Der Adressat antwortet nicht
Am Tisch selbst kann man in Zeitungen und Zeitschriften blättern, die in Klemmhaltern von einem Garderobenständer herabhängen. Als Faksimiles sind darin einige aufsehenerregende offene Briefe der letzten Jahrzehnte nachzulesen, mitsamt dem, was damals daneben und auch sonst noch in der Zeitung stand. Erfreulicherweise belässt es die Ausstellung nicht bei der bloßen Präsentation und Kommentierung papierener Zeugnisse, sondern bringt auch die zugehörigen Kontexte zur Anschauung. Das führt zu überraschenden Einsichten und schlagartigen Konstellationen, wie sie die bloße Bekanntschaft mit unzählige Male nach- und wiederabgedruckten Texten niemals vermitteln könnte.

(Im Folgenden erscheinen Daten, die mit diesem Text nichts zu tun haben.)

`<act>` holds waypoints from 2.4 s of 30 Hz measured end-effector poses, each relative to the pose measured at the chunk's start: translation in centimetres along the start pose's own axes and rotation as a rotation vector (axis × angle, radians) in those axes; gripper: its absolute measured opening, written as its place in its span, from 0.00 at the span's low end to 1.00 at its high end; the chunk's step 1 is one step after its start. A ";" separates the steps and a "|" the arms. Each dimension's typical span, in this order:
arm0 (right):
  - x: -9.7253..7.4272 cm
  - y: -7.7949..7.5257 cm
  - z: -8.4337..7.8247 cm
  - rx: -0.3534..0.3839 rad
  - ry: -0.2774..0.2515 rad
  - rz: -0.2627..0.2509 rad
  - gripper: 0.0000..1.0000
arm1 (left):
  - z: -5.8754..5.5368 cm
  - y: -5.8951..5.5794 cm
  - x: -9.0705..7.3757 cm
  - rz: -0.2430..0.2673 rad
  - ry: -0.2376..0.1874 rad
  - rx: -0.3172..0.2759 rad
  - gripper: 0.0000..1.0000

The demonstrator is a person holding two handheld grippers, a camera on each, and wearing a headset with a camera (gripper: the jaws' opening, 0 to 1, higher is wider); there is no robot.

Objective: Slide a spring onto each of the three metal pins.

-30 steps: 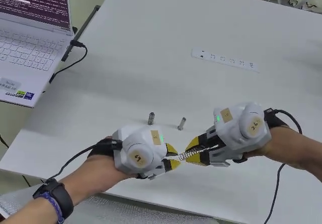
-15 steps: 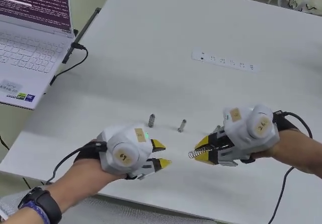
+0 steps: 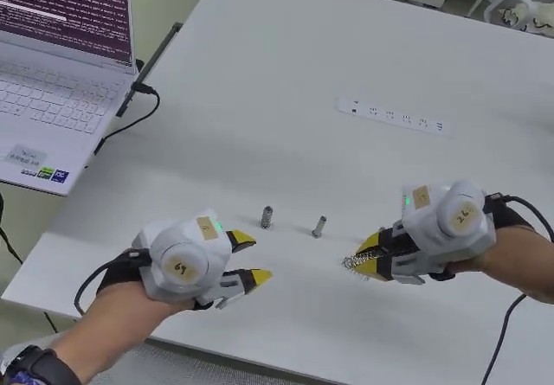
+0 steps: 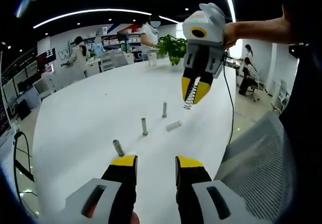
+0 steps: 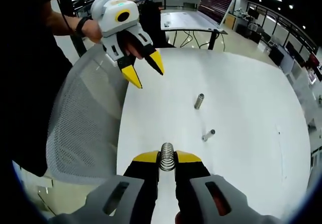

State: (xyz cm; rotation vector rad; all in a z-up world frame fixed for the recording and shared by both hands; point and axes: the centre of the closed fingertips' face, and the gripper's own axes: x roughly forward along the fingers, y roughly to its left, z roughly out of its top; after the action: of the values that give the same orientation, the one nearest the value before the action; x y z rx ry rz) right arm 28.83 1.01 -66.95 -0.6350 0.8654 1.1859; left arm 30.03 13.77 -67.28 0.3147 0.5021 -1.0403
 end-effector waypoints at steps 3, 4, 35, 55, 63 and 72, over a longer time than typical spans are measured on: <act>-0.2 -0.7 -0.2 0.011 0.008 -0.014 0.09 | -0.3 0.6 -0.6 0.026 -0.003 -0.012 0.27; -0.2 -1.1 -0.3 0.014 0.013 -0.021 0.09 | -0.4 0.9 -0.9 0.039 -0.005 -0.021 0.28; 1.1 -6.4 -2.3 0.021 0.131 -0.067 0.09 | -2.4 4.2 -5.1 0.175 -0.013 -0.126 0.47; 3.2 -7.8 -1.7 -0.024 0.181 -0.030 0.09 | -2.9 4.4 -5.6 0.194 -0.018 -0.152 0.50; 4.2 -8.3 -0.9 -0.051 0.193 -0.017 0.09 | -3.0 4.2 -5.4 0.189 -0.012 -0.151 0.50; 5.1 -8.6 -0.6 -0.084 0.213 -0.001 0.09 | -3.1 4.3 -5.7 0.194 -0.012 -0.160 0.50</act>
State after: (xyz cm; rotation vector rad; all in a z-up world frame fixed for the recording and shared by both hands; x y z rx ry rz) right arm 37.66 0.84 -71.68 -0.8411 0.9977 1.1722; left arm 30.74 21.51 -66.84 0.2105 0.5297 -0.8085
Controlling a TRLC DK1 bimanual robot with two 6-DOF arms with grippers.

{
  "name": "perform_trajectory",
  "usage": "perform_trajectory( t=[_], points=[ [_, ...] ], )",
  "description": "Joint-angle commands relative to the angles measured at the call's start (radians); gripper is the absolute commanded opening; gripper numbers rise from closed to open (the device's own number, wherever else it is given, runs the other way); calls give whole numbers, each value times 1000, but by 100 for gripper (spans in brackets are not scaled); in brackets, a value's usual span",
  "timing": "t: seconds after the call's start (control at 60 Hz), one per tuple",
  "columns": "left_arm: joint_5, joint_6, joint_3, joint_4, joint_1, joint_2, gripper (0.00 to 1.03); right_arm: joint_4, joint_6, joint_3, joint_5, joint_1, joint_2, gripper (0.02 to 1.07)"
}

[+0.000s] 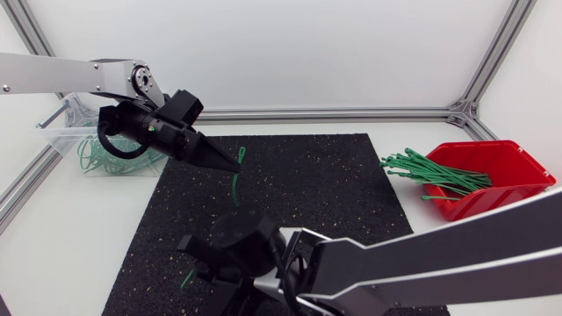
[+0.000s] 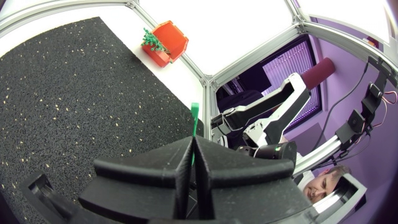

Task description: Take a green cable tie from the red box, thread the tail through the head to close it, then place it in the transparent bin on the left.

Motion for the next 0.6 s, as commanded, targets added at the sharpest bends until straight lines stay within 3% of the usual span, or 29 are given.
perform_trajectory(
  t=[0.0, 0.35, 0.583],
  points=[
    [14, 38, -30, -22, 4, -45, 3, -70, 138, 71, -19, -35, -43, 8],
    [51, 21, -73, -22, 13, -137, 3, -554, 630, 229, -234, -150, -175, 8],
    [85, 15, -101, -1, -5, -163, 3, -775, 844, 267, -413, -201, -237, 7]
  ],
)
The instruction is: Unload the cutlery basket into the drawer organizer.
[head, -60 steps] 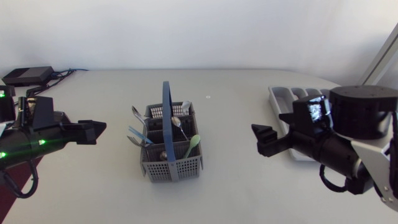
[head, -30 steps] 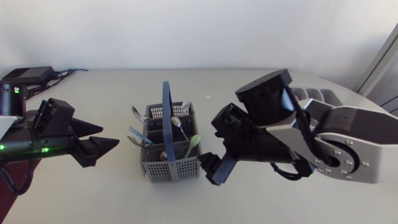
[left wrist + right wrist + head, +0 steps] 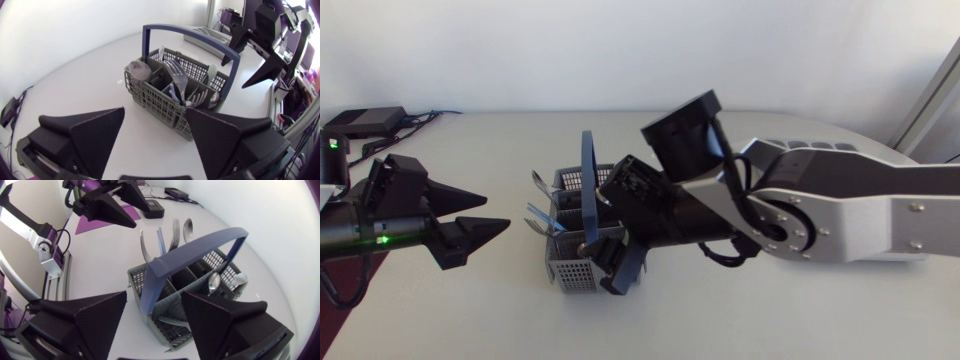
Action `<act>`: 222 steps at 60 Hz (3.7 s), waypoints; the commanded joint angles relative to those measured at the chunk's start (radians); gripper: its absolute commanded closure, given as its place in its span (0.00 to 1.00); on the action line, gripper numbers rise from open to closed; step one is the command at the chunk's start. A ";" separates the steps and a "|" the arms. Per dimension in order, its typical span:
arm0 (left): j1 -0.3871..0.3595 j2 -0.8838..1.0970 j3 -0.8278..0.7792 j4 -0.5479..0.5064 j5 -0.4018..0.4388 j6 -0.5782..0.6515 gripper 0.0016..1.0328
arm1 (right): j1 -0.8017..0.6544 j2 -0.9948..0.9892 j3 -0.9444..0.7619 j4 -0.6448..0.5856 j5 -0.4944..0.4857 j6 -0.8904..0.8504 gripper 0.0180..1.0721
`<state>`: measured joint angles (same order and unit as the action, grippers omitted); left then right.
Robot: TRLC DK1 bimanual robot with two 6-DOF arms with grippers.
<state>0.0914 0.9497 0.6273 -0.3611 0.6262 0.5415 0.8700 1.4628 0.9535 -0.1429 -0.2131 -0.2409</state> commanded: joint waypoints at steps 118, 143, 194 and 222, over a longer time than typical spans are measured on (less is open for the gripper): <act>0.041 0.034 -0.083 0.163 0.035 0.009 0.16 | -0.089 -0.228 -0.144 -0.162 0.100 -0.095 0.15; 0.028 0.066 -0.057 0.165 0.029 0.011 0.16 | -0.092 -0.509 -0.341 -0.362 0.038 -0.156 0.57; -0.050 0.529 0.215 0.317 0.024 -0.080 0.17 | -0.302 -0.318 -0.478 0.083 0.282 -0.267 0.71; -0.163 0.908 0.552 0.396 0.010 -0.164 0.17 | -0.302 -0.271 -0.470 0.138 0.193 -0.225 0.71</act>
<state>-0.0574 1.8046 1.1236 0.0147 0.6392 0.4099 0.5591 1.1549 0.4774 -0.0319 -0.0216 -0.4908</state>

So wird in der Gegenüberstellung des ganz persönlichen Briefs, den Klaus Mann im Mai 1933 an Gottfried Benn richtete, mit jenem „offenen” Brief, den der Empfänger daraufhin als „Antwort an die literarischen Emigranten” im Rundfunk verlas und der zugleich als Aufmacher einer Tageszeitung erschien, die Perfidie des Verfahrens deutlich: In Benns Antwort kommt Klaus Manns Name gar nicht mehr vor, und der Absender des Briefs, auf den Benn reagiert, wird pluralisiert und kollektiv in die Hotels pittoresker Badeorte an der Cote d’Azur gesteckt. Obendrein sah sich die Redaktion in einer Vorbemerkung auch zu betonen veranlasst, dass es sich „um Briefeschreiber nichtjüdischer Abstammung” handelte.
Das war wenige Monate, bevor in Marienbad der aus Deutschland geflohene jüdische Publizist Theodor Lessing von Nazi-Häschern ermordet wurde. Auch von ihm ist ein „Offener Brief” zu sehen, der im Juni 1925 im „Prager Tagblatt” erschienen und an den Reichspräsidenten Paul von Hindenburg gerichtet war. Lessing hatte diesen um Schutz vor gewaltsamen antisemitischen Übergriffen auf seine Person und um die Bewahrung der Grundrechte in Deutschland ersucht – vergeblich.
Gezeigt wird auch die Rolle Offener Briefe in der Nachkriegsgeschichte beider deutscher Staaten, von der Wiederbewaffnung über den Mauerbau bis zu mancherlei Affären. Inzwischen hat die Gattung allerdings gewisse Schwundstufen erreicht: So warb Angela Merkel vor zwei Jahren für ihre Politik mit in ganzseitigen Zeitungsanzeigen in der Form eines offenen Briefs an die „liebe(n) Bürgerinnen und Bürger”. Darunter hätte eigentlich stehen müssen: „Gebühr zahlt Empfänger”. VOLKER BREIDECKER
„Der offene Brief. Kämpferische Post von Luther bis Grass”. Museum für Kommunikation Frankfurt am Main, bis 3. Februar. Schaumainkai 53. Info (069) 60 60-0. Das von Rolf-Bernhard Essig und Reinhard M. G. Nickisch herausgegebene Begleitbuch „Wer schweigt, wird schuldig! Offene Briefe von Martin Luther bis Ulrike Meinhof” ist im Göttinger Wallstein Verlag erschienen und kostet 19,90 Euro.